Sharon Weiner, DFS-Hawai'i vice president, HTA member
At least one tourism official, Sharon Weiner, vice president for travel retailer DFS-Hawai'i, who is also a member of the Hawai'i Tourism Authority, worries that Japan Airlines may have cut too many flights to Hawai'i in response to dwindling Japanese demand.
Japan Airlines said Tuesday it would cut one flight from Tokyo and one from Osaka for most of April "due to a fall in demand attributed to the Iraq situation." The decision takes away roughly 800 seats per day and represents the first major flight reductions to Hawai'i since the start of the war last week. Japan Airlines said the number of customers flying to Hawai'i has dropped 40 percent since the start of the war compared with last year.
"Some concern should be expressed that the amount that JAL is cutting may be more than is really required under the circumstances," Weiner said.
"We believe that the state should make some effort to talk to JAL about maybe reinstating some of the flights not having such a severe reduction."
Japan Airlines spokesman Geoff Tudor said, "The suspensions so far are only for April. We hope to resume the full schedule as soon as conditions permit."
"We have been doing a lot to try to promote Hawai'i because it is our biggest single tourist destination, but we can't just keep the full operation rolling with this drop in the market."
AL Rex Johnson, executive director of the HTA, said there's nothing that the tourism authority can do to prevent Japan Airlines from making the cuts.
Some hotel officials, however, said Japanese bookings have fallen and Japan Airlines is merely reacting to the normal reduction of Japanese visitors after events such as a U.S. war or the Sept. 11 terrorist attacks.
"JAL is responding to demand, not the other way around," said Peter Jenkins, vice president of sales and market development for Outrigger Hotels and Resorts. "Generally, we've found in the past that when you've got military conflicts or 9/11 incidents, the Japanese are more conservative in their travel than say Canadians or Americans. ... We expect them to go aground for a while."
Outrigger is projecting a 20 percent drop in Japanese bookings for March and advance Japanese bookings for April "have come to a halt," he said.

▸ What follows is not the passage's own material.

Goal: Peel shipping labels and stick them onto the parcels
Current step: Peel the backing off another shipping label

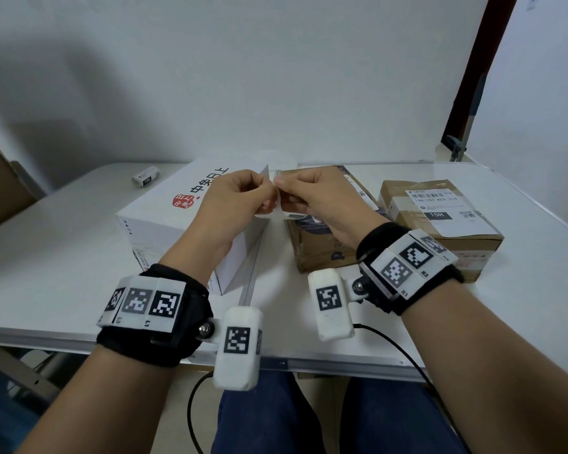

The pattern has been repeated in Outrigger's Australian properties, Jenkins said.
Frank Lavey, general manager of the Hyatt Regency Waikiki Resort & Spa, called the JAL cutbacks "unfortunate, but somewhat expected."
"I think we all feel that once there are signs that the war is close to concluding, there will be an immediate pick-up in demand," he said.
Japanese tourists are reluctant to fly during the war out of concern for safety and a sense that it is improper to vacation in a country while it is fighting a war.
"The decreasing number of the passengers from Japan is not because of the air-seat cuts," said David Asanuma, manager of community relations for the Hawaii office of JTB, Japan's largest travel agency. "The problem is the departure side."